Why Every Family Needs A Dog
I won’t lie to you. I am definitely one of those people who was obsessed with my pets … until the minute I brought my daughter home from the hospital. Now they serve as mostly a drain on my patience and finances. Don’t worry though, I’m sure when I enter the teenage phase of parenthood, I will go right back to being a crazy dog lady.
Even with the unwelcome crotch-diving and constant shedding, our two dogs still offer a few kid-related benefits (outside of the occasional adorable companion thing) that exceed their shortcomings.
Living Vacuums: Our dinner routine goes like this: Dogs go outside. Put baby in high chair. Baby eats approximately 1/8th of what we make for her. Throws about half on the floor. Once we’ve moved on to the bath time
routine tantrum, the beasts are let back inside to lick the floor/high chair to a high gloss.
Science Class: What happens when the dog eats all the crayons? (Spoiler alert: rainbow poo.) Let’s learn if tomato sauce really does get rid of skunk smell, shall we?
Security System: Did a tree branch snap in Hutto? A mouse step on a leaf in Buda? If so, my village idiots will let everyone in a 4-mile radius know that they’ve heard the ruckus and are on high alert. A talent loved by neighbors and sleeping babies alike.

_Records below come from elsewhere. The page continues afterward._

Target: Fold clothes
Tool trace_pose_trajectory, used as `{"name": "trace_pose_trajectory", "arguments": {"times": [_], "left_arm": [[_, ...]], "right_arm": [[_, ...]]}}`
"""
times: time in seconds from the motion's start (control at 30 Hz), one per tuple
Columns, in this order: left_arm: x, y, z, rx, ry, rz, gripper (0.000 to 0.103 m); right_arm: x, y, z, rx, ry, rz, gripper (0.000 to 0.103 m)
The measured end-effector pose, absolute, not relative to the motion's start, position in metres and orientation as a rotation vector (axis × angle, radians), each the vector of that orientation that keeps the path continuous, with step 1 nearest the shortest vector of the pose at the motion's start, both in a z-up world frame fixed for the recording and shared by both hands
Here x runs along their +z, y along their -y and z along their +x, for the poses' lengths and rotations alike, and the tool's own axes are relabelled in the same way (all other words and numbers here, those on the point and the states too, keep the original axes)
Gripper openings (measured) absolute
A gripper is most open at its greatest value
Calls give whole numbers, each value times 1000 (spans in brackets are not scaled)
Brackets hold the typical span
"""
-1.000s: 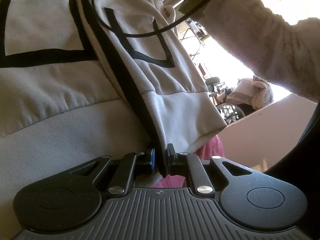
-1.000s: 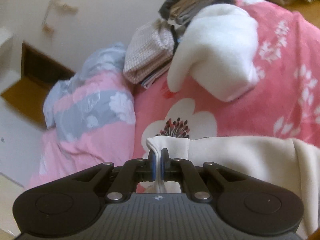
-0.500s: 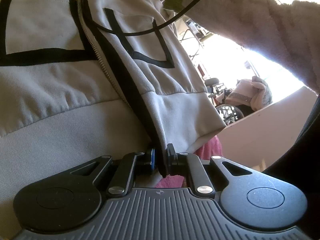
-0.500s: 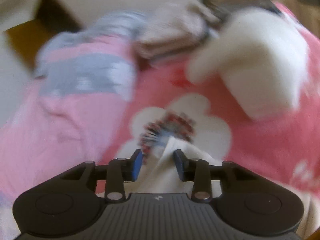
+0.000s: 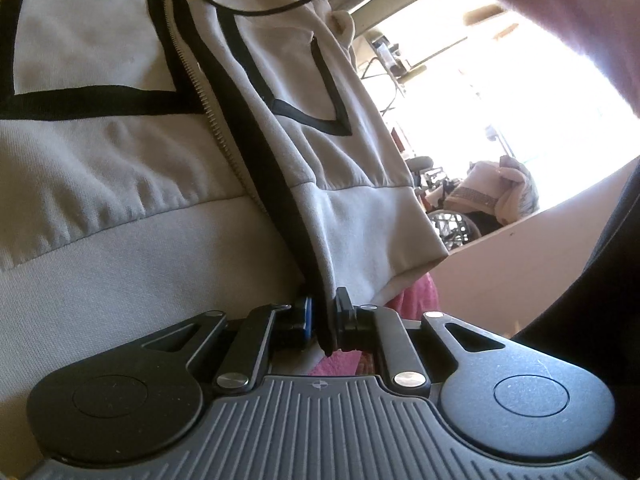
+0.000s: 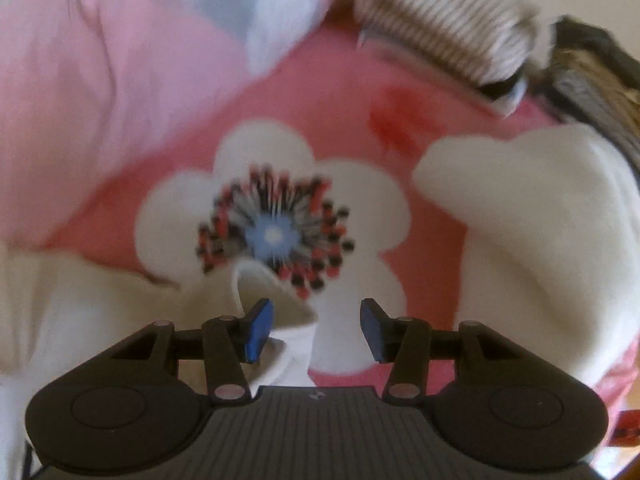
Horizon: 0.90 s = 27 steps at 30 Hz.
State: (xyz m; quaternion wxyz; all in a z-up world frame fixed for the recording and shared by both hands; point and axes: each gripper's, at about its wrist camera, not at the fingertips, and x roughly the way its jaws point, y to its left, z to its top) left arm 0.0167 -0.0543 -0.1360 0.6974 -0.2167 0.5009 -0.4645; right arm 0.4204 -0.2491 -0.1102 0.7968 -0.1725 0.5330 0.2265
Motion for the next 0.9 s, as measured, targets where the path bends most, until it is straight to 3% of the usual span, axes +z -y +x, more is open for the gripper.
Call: {"name": "trace_pose_trajectory", "arguments": {"times": [0.07,0.13,0.23,0.33,0.4,0.53,0.57,0.63,0.67,0.9], "left_arm": [[-137,54,17,-1038,-1118,-490,12],[-138,55,18,-1041,-1119,-498,12],[-138,56,18,-1048,-1121,-509,12],[-138,56,19,-1056,-1124,-518,12],[-139,56,20,-1062,-1125,-525,12],[-141,53,20,-1070,-1122,-538,12],[-141,53,20,-1072,-1120,-540,12],[-142,52,19,-1073,-1117,-541,12],[-142,51,19,-1074,-1116,-540,12],[-142,52,17,-1081,-1125,-543,11]], "right_arm": [[-115,238,426,476,-1201,-427,49],[-118,229,430,472,-1248,-466,40],[-113,223,432,481,-1257,-482,40],[-106,225,437,487,-1252,-447,44],[-109,222,436,502,-1274,-488,52],[-124,216,429,498,-1322,-601,51],[-128,216,428,487,-1326,-623,45],[-136,216,425,461,-1330,-665,24],[-139,217,425,429,-1319,-669,5],[-160,224,431,208,-1268,-629,5]]}}
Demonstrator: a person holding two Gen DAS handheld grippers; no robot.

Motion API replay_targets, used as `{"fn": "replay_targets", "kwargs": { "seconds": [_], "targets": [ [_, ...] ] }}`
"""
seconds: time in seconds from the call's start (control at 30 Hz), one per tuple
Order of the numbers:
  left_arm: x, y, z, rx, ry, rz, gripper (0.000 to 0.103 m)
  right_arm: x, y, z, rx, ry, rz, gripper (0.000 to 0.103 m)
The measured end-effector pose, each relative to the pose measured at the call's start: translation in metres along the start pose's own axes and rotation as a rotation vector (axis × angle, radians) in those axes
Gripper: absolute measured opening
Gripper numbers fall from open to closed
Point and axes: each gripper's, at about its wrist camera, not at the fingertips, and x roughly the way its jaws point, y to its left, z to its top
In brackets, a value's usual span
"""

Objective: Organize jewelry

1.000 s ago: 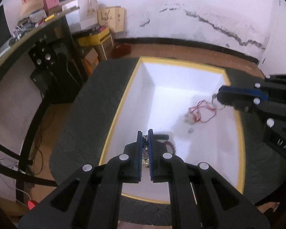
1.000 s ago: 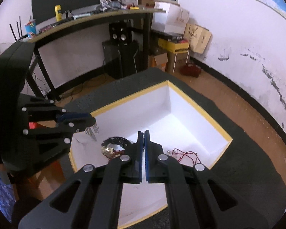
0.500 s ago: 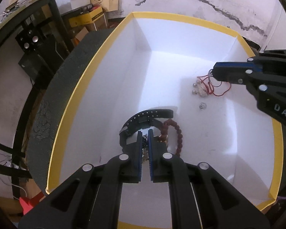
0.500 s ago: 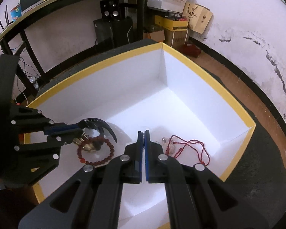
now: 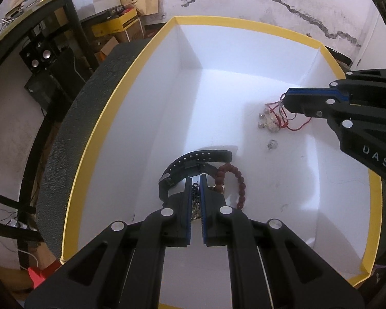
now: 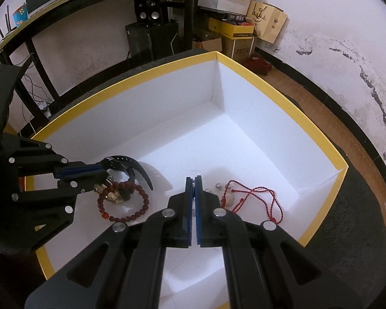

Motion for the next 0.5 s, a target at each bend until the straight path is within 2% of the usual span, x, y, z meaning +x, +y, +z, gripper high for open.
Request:
{"fn": "replay_targets", "kwargs": {
  "seconds": [0.23,0.27,0.3,0.33,0.37,0.4,0.43,0.5],
  "targets": [
    [-0.002,-0.001,0.004,-0.003,0.009,0.024,0.007,-0.002,-0.003,0.003,0.019,0.024,0.000,0.003],
    [-0.002,-0.002,0.004,0.001,0.009,0.033,0.009,-0.003,-0.004,0.003,0.018,0.023,-0.003,0.011],
    [-0.003,-0.003,0.004,0.002,0.009,0.036,0.025,-0.005,-0.005,0.003,0.020,0.021,-0.004,0.050],
    [-0.004,-0.003,0.005,-0.001,0.010,0.037,0.068,-0.010,-0.006,0.002,0.026,-0.010,-0.012,0.075],
    [-0.006,-0.003,0.005,-0.014,0.003,0.052,0.087,-0.016,-0.006,0.001,0.027,-0.049,-0.028,0.096],
    [-0.011,-0.003,0.006,-0.023,-0.021,0.068,0.095,-0.020,-0.006,0.001,0.023,-0.064,-0.025,0.096],
    [-0.016,-0.004,0.007,-0.024,-0.046,0.072,0.095,-0.022,-0.008,0.002,0.026,-0.059,-0.015,0.096],
    [-0.018,-0.005,0.009,-0.028,-0.038,0.061,0.095,-0.025,-0.009,0.001,0.026,-0.061,-0.026,0.096]
  ]
}}
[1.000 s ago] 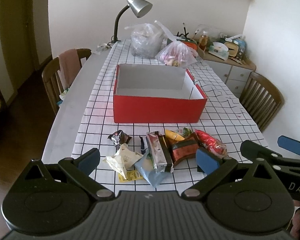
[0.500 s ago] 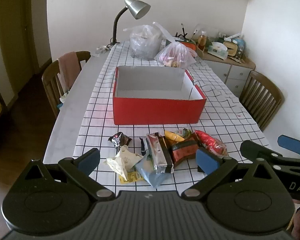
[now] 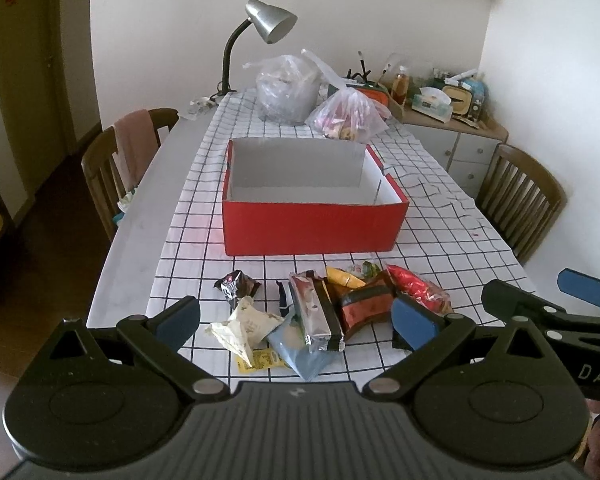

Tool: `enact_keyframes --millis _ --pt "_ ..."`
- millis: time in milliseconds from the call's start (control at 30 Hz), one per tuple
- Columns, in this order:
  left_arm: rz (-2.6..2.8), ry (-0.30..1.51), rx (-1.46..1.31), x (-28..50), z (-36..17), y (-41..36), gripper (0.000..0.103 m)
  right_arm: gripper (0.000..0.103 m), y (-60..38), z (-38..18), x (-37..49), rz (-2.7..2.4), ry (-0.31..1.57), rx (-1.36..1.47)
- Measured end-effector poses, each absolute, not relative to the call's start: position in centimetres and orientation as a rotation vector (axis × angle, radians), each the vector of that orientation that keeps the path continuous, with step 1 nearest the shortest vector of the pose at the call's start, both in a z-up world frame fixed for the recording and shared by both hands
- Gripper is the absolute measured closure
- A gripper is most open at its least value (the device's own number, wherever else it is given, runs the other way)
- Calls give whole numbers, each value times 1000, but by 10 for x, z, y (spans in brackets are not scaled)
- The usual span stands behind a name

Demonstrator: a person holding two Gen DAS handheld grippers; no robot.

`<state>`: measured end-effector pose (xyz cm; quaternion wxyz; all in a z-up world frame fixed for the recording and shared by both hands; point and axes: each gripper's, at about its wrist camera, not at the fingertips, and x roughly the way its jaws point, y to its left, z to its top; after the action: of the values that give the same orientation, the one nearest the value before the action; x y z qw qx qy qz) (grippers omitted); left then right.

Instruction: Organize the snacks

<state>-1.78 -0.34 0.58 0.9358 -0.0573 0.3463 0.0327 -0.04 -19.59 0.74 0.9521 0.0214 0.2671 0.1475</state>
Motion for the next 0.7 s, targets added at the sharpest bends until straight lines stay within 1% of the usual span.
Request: enact_keyframes --millis 400,700 --pt "69 719 -127 -10 -2 -4 0 0 -195 5 7 326 551 40" --pt "100 734 -139 4 -10 0 0 3 -192 -3 27 382 553 21"
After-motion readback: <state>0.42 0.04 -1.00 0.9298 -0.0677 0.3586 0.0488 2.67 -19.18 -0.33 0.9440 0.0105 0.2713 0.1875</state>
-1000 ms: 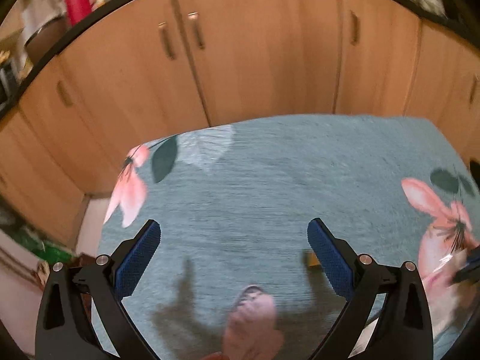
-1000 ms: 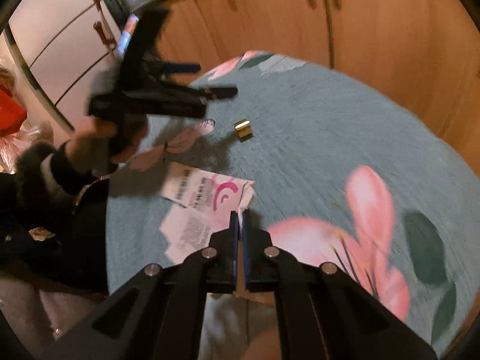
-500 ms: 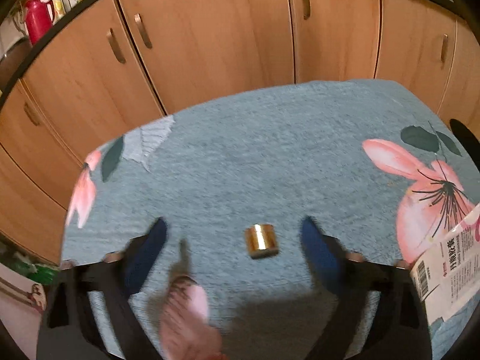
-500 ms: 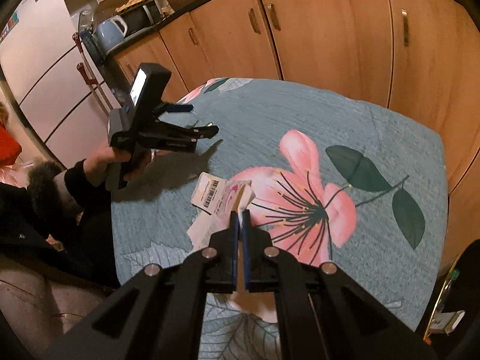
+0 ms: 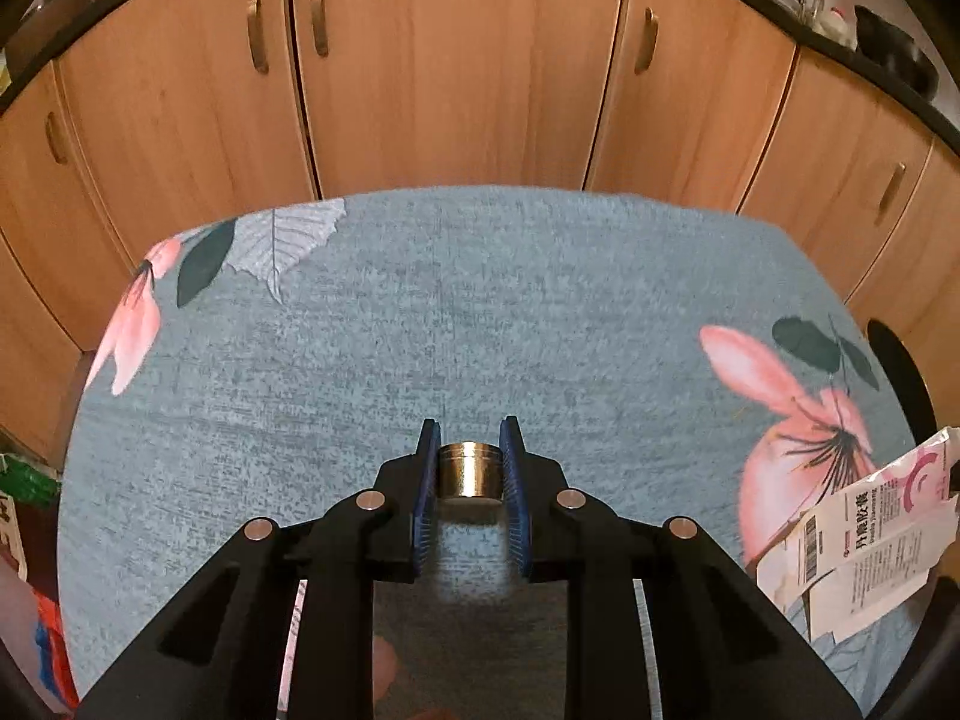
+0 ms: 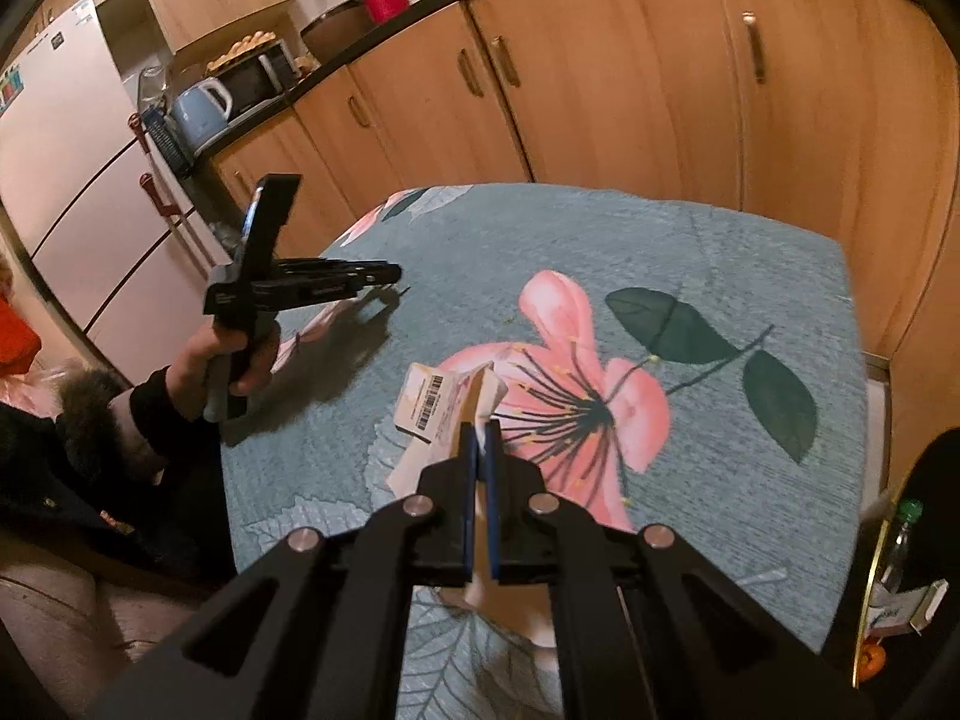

Allergies: I’m pretty sure there are studies out there saying that growing up with pets builds a stronger immune system for kiddos. You know, kind of similar to when your baby turns six months old and you shove a spoonful of peanut butter in his or her mouth every so often, dial 9-1-1 and hover your thumb over the call button? Just me? Cool.
Daily Cause and Effect Lessons: Drop your puffs, lose your puffs. Stand in the path of a 92-pound Labrador, get knocked over.
Entertainment: Look at Spot run for the ball! See how he scratches his ears! Oh, now he’s
chasing eating a bug! Maybe he WILL catch the squirrel this time! This is all brand new information!
Caregiver Status: We make the routine tasks of feeding/bathing/medicating the dogs a big deal to our daughter. We include her in the process daily. You might think this is me creating a teachable moment but it’s more of me creating a transferrable skill. The sooner she can be trusted to keep them alive, the better.